## Exercise:
Which lines in the data below contain the string "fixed"? Show each one.

#####

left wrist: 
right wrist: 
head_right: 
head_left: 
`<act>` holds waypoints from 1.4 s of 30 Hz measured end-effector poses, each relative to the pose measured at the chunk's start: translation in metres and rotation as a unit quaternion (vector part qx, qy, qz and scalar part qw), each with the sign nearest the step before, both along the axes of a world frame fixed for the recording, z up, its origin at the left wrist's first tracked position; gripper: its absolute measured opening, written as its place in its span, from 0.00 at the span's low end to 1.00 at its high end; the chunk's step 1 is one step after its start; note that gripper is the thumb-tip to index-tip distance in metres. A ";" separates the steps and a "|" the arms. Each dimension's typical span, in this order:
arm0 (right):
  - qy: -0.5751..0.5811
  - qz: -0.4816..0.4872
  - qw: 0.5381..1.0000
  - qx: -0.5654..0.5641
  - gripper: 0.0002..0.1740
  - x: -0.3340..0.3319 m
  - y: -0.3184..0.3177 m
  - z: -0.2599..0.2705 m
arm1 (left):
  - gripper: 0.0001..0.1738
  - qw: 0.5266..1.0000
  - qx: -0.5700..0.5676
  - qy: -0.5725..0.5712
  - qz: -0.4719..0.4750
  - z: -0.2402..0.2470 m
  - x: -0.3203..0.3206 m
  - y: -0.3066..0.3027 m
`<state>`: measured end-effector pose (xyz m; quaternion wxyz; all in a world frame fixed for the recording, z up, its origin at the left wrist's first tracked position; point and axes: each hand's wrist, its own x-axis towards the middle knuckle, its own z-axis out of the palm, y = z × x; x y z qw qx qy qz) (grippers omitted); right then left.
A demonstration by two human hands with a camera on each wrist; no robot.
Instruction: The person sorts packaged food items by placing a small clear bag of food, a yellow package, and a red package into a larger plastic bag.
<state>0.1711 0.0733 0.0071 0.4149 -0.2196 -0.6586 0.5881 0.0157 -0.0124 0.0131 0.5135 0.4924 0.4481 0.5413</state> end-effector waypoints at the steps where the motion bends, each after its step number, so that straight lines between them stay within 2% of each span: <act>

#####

## Response:
`<act>` holds waypoints from 1.4 s of 30 Hz measured end-effector poses, each relative to the pose measured at the chunk's start: translation in metres and rotation as a unit quaternion (vector part qx, qy, qz and scalar part qw), each with the sign nearest the step before, both along the axes of a world frame fixed for the recording, z up, its origin at the left wrist's first tracked position; gripper: its absolute measured opening, written as its place in its span, from 0.00 at the span's low end to 1.00 at its high end; the chunk's step 1 is one step after its start; note that gripper is the thumb-tip to index-tip distance in metres. A ";" separates the steps and a "|" the arms. Each dimension's typical span, in this order:
`<state>`: measured end-effector pose (xyz m; quaternion wxyz; all in a world frame fixed for the recording, z up, its origin at the left wrist's first tracked position; point and axes: each hand's wrist, its own x-axis towards the middle knuckle, its own z-axis out of the palm, y = z × x; x y z qw qx qy qz) (grippers omitted); right then left.

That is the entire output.